April 21, 2014

2115

In one hundred years, what will our oceans look like? 2115 was an answer to that question. Intended as a museum exhibit to teach children and adults about ocean acidification, the game started off as a simple Liberal Arts class assignment in Ringling College of Art and Design. It was so well received, my good friend Meng Wang and I returned to make it an actual game for use in Mote Marine Aquarium in Sarasota, Florida and another museum down by the Florida Keys.

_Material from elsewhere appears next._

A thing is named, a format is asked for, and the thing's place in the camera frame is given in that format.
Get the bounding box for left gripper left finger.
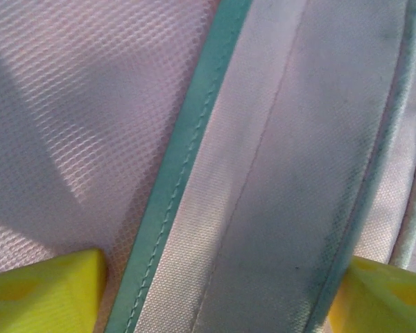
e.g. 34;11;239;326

The game was made in UDK using DirectX 9 technologies and runs through visual scripting in Kismet. Meng Wang was responsible for most of the complex models used (corals, sponges, rocks, dolphin, crab, and shark). I was responsible for all the other models (the lighthouse, most grass and seaweed, some rocks, the turtle, the brittle star, the laboratory, and all other incidental models). We used free textures when available, and I made textures and graphics in Photoshop as necessary. I was responsible for all material authoring, which included the vertex paint on the lighthouse, the transmission effect on sponges, wind vertex displacement, animation using vertex displacement, and a setup that mimics physically based reflections using scene captures and blurring/brightening by falloff in DX 9. I was also responsible for the music, sound effects, setdressing, Kismet visual scripting for gameplay, cinematics, animation, visual effects (including the particle effects, gameplay effect elements, post processing, and HUD effects), optimization, and graphics. I made most of the sound effects and all of the music in Mulab 5 with the Miroslav Philhamronic Orchestra.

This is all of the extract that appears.